Print nothing but the lines below starting at the line that holds "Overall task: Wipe" and ending at the line that holds "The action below", including both, each exactly as written.
▼
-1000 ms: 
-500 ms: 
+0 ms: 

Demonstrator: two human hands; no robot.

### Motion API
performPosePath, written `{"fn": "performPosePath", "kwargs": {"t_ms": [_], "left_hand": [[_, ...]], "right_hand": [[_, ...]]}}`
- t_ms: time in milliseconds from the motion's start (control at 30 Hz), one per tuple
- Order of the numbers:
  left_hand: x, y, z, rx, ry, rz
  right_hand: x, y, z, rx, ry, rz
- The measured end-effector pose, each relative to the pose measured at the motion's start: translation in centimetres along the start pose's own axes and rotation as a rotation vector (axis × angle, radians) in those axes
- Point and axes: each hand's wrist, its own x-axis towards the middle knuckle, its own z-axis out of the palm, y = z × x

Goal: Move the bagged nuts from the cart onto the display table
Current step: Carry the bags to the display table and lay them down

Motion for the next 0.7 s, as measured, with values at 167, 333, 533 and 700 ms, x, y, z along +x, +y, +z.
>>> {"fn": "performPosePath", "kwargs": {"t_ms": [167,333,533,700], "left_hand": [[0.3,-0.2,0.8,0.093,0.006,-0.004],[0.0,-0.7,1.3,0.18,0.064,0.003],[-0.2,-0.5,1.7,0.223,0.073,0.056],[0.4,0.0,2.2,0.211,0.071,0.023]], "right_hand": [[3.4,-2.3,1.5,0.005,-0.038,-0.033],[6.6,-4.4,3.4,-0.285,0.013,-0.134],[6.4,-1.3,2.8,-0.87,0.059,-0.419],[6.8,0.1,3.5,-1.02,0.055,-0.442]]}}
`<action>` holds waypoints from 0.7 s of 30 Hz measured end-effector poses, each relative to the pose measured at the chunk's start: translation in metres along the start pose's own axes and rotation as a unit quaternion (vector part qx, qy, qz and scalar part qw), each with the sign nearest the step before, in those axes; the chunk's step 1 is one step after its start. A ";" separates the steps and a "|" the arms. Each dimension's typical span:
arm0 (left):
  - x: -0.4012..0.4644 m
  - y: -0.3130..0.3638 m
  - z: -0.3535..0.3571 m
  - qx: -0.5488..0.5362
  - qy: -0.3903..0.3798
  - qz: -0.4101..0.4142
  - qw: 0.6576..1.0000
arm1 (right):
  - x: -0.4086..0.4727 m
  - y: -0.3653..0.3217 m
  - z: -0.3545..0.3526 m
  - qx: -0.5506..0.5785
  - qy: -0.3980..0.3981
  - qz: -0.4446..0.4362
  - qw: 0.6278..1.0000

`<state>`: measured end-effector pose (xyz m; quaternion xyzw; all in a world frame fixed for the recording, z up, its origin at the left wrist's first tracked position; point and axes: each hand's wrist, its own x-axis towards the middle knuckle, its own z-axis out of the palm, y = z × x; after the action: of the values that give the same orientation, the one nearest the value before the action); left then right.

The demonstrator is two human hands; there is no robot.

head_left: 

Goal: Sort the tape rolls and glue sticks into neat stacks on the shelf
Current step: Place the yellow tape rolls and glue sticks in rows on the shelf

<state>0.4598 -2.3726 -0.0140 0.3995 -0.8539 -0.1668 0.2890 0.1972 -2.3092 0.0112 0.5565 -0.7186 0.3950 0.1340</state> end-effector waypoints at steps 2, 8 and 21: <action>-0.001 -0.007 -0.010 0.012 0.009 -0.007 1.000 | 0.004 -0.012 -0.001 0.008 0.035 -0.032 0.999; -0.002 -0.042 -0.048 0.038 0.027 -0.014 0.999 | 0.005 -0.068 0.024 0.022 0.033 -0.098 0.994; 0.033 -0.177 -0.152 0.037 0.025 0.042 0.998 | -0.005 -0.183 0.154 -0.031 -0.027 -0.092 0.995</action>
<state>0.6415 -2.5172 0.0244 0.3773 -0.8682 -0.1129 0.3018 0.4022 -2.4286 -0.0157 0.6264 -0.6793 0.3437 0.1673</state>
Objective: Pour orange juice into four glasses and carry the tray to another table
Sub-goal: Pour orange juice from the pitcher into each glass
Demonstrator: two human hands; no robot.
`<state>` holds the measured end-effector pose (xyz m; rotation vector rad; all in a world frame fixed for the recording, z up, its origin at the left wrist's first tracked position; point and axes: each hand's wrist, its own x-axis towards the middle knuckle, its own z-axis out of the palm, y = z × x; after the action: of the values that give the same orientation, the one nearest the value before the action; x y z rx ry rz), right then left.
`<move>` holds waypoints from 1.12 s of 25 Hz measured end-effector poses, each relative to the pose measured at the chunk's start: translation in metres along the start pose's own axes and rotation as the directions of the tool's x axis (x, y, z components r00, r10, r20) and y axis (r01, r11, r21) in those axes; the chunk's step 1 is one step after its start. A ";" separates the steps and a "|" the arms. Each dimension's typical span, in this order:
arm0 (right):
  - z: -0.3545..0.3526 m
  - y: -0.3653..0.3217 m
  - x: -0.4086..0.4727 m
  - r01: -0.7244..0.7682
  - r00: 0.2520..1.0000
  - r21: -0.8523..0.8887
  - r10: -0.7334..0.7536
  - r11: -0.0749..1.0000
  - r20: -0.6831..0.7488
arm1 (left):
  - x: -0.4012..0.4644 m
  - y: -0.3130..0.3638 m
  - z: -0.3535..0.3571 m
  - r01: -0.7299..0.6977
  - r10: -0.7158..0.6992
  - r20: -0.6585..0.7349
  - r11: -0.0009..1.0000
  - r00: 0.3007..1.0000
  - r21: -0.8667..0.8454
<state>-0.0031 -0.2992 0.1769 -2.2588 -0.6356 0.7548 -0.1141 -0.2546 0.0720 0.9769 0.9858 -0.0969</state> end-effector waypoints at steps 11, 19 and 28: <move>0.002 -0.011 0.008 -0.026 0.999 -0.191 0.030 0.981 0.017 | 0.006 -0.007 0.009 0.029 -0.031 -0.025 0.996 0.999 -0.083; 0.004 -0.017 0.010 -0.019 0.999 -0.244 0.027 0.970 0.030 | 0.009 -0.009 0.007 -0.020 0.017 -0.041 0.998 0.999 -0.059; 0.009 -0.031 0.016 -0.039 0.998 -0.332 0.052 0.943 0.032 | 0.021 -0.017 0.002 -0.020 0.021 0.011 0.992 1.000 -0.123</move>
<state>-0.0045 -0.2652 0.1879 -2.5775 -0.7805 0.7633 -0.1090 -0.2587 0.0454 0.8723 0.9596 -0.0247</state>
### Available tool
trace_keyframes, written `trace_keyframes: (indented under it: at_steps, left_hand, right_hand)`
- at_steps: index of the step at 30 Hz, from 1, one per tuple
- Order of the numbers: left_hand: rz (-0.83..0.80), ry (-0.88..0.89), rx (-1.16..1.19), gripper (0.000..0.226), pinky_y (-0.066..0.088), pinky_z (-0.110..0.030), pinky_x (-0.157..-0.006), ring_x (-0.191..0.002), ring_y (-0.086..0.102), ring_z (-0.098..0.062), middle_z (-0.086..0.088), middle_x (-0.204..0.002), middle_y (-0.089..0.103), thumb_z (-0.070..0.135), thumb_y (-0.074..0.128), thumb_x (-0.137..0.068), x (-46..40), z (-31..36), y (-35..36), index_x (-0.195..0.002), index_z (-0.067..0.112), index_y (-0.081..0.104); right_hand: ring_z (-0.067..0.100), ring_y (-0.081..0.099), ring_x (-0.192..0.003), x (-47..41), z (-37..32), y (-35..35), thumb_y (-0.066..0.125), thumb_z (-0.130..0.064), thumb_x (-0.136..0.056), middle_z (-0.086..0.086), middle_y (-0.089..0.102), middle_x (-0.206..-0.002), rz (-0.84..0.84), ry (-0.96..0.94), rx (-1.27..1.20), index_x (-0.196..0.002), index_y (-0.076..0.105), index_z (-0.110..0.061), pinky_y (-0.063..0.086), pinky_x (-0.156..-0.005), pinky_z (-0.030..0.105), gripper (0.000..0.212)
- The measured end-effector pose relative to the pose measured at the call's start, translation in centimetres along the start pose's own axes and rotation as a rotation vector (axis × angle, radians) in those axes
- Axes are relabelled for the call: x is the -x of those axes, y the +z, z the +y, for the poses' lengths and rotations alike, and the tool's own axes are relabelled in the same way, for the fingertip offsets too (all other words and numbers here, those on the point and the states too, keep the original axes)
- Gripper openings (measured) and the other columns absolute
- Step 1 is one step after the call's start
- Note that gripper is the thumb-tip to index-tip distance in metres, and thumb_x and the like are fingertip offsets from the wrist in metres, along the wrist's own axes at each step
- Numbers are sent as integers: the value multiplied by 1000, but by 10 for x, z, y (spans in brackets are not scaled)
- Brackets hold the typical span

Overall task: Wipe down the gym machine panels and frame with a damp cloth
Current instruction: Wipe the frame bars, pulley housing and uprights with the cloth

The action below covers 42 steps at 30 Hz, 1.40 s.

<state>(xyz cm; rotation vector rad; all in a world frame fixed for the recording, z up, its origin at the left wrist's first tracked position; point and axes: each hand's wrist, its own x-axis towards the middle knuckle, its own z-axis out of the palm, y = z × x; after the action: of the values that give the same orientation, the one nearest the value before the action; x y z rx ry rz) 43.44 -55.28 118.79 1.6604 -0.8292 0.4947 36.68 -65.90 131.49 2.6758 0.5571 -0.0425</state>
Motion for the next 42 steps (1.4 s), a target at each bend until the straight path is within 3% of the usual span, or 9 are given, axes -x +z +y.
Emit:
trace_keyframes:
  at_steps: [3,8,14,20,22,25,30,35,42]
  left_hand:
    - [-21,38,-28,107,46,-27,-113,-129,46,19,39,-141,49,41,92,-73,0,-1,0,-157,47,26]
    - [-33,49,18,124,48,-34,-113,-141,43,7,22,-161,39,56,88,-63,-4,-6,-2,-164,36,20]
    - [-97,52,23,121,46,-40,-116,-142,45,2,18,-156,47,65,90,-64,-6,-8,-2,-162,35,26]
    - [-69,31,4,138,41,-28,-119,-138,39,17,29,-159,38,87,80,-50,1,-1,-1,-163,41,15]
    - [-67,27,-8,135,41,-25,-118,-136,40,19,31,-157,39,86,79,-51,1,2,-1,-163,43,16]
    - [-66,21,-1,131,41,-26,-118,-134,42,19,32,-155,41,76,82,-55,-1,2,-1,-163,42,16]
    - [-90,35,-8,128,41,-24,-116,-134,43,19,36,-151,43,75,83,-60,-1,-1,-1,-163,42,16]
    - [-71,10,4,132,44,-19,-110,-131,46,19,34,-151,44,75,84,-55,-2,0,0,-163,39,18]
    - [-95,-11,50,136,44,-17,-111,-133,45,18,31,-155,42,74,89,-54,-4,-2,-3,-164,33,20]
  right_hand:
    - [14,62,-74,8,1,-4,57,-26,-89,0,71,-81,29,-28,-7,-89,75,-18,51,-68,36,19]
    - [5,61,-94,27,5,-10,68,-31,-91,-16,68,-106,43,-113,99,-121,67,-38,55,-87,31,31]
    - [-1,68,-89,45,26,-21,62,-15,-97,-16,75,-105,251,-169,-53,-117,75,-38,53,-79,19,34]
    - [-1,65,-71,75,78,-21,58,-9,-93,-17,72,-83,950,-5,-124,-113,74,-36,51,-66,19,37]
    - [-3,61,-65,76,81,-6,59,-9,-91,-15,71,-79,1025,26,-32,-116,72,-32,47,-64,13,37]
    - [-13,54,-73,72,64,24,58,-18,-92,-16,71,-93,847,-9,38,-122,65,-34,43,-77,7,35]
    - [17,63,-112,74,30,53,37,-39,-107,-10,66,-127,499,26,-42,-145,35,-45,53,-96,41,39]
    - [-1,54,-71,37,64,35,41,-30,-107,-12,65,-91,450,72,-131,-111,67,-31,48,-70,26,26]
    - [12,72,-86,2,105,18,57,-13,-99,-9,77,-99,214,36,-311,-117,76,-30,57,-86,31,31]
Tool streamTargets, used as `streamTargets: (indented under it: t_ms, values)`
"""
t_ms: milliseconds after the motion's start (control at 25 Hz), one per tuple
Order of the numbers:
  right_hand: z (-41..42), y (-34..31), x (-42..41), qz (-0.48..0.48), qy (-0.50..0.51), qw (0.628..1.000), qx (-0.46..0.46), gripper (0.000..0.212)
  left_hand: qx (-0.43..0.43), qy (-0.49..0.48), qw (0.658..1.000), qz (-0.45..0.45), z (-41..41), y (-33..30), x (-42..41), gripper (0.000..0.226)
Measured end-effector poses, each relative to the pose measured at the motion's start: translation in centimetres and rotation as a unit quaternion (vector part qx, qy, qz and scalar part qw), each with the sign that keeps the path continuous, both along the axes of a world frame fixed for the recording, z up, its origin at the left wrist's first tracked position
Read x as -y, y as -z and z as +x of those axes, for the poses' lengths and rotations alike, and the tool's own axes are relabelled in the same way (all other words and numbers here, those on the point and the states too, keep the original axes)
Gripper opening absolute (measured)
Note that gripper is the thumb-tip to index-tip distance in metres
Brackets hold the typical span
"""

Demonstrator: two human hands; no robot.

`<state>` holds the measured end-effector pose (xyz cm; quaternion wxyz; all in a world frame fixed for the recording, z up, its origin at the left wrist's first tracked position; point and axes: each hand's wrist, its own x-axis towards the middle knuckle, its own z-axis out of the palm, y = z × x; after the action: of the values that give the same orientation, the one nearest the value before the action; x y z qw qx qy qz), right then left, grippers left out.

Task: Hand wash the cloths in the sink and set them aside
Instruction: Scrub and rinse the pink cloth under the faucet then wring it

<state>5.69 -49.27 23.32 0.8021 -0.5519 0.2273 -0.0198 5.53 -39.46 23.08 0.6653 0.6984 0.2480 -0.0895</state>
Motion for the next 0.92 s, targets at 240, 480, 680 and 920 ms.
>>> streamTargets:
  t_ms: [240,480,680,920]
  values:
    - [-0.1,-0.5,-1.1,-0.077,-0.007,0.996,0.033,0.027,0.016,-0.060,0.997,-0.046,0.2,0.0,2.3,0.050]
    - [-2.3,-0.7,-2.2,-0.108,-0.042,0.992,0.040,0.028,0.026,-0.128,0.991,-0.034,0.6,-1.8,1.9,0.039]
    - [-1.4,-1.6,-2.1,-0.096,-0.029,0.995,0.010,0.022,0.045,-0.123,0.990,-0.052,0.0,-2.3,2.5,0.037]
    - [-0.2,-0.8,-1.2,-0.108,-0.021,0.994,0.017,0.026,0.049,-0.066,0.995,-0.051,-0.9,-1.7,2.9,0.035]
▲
Written solution:
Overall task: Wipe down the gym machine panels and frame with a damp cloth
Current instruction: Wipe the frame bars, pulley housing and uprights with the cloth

The action below covers 42 steps at 30 Hz, 1.40 s.

No additional output will be given.